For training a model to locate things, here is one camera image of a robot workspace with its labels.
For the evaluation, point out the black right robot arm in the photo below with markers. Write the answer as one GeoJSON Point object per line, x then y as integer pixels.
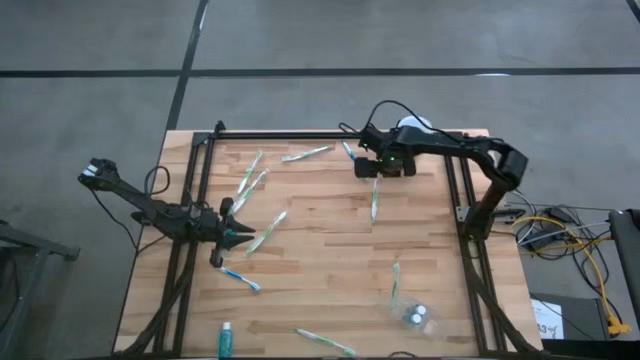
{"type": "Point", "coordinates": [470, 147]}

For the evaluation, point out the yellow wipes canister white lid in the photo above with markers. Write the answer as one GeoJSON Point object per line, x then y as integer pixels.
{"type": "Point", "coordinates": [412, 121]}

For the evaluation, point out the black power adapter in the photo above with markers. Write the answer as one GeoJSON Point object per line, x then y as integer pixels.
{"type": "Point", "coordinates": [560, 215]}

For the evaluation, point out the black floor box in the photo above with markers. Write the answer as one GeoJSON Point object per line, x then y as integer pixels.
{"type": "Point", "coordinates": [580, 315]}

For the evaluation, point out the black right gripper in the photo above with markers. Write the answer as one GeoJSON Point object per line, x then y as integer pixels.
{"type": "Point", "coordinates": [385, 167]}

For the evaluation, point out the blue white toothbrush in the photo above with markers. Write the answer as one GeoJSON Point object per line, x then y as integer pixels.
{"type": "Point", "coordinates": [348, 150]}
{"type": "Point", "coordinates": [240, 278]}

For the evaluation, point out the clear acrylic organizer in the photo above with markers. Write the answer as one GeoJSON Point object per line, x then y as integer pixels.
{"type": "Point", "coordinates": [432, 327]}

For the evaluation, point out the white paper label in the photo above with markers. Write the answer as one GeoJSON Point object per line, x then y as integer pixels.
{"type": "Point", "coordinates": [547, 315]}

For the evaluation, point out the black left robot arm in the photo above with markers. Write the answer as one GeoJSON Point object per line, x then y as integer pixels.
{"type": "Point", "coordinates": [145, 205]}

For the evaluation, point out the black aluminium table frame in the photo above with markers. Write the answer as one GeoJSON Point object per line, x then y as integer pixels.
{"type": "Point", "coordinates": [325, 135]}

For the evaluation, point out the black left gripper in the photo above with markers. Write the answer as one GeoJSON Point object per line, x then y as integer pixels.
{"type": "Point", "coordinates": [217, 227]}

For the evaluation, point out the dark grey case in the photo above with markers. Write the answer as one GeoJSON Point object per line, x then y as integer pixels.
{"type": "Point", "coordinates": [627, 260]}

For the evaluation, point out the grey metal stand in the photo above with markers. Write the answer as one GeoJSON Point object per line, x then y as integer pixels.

_ _ _ _ _

__Try it__
Every line of the records above must reappear exactly, though the pictures must not.

__Reply__
For training a model to locate things, here is one camera image of a robot workspace with its labels.
For the evaluation, point out the black right robot arm in the photo below with markers. Write the answer as one GeoJSON Point object per line, x then y as integer pixels.
{"type": "Point", "coordinates": [470, 147]}

For the evaluation, point out the yellow wipes canister white lid in the photo above with markers. Write the answer as one GeoJSON Point object per line, x then y as integer pixels.
{"type": "Point", "coordinates": [412, 121]}

For the evaluation, point out the black power adapter in the photo above with markers. Write the answer as one GeoJSON Point object per line, x then y as integer pixels.
{"type": "Point", "coordinates": [560, 215]}

For the evaluation, point out the black floor box in the photo above with markers. Write the answer as one GeoJSON Point object per line, x then y as integer pixels.
{"type": "Point", "coordinates": [580, 315]}

For the evaluation, point out the black right gripper in the photo above with markers. Write the answer as one GeoJSON Point object per line, x then y as integer pixels.
{"type": "Point", "coordinates": [385, 167]}

For the evaluation, point out the blue white toothbrush in the photo above with markers. Write the answer as one GeoJSON Point object per line, x then y as integer pixels.
{"type": "Point", "coordinates": [348, 150]}
{"type": "Point", "coordinates": [240, 278]}

For the evaluation, point out the clear acrylic organizer in the photo above with markers. Write the answer as one GeoJSON Point object per line, x then y as integer pixels.
{"type": "Point", "coordinates": [432, 327]}

For the evaluation, point out the white paper label in the photo above with markers. Write the answer as one GeoJSON Point object per line, x then y as integer pixels.
{"type": "Point", "coordinates": [547, 315]}

For the evaluation, point out the black left robot arm in the photo above with markers. Write the answer as one GeoJSON Point object per line, x then y as integer pixels.
{"type": "Point", "coordinates": [145, 205]}

For the evaluation, point out the black aluminium table frame in the photo above with markers. Write the answer as one GeoJSON Point object per line, x then y as integer pixels.
{"type": "Point", "coordinates": [325, 135]}

For the evaluation, point out the black left gripper in the photo above with markers. Write the answer as one GeoJSON Point object per line, x then y as integer pixels.
{"type": "Point", "coordinates": [217, 227]}

For the evaluation, point out the dark grey case in the photo above with markers. Write the answer as one GeoJSON Point object per line, x then y as integer pixels.
{"type": "Point", "coordinates": [627, 260]}

For the evaluation, point out the grey metal stand in the photo above with markers. Write the answer as one GeoJSON Point object per line, x then y as integer pixels.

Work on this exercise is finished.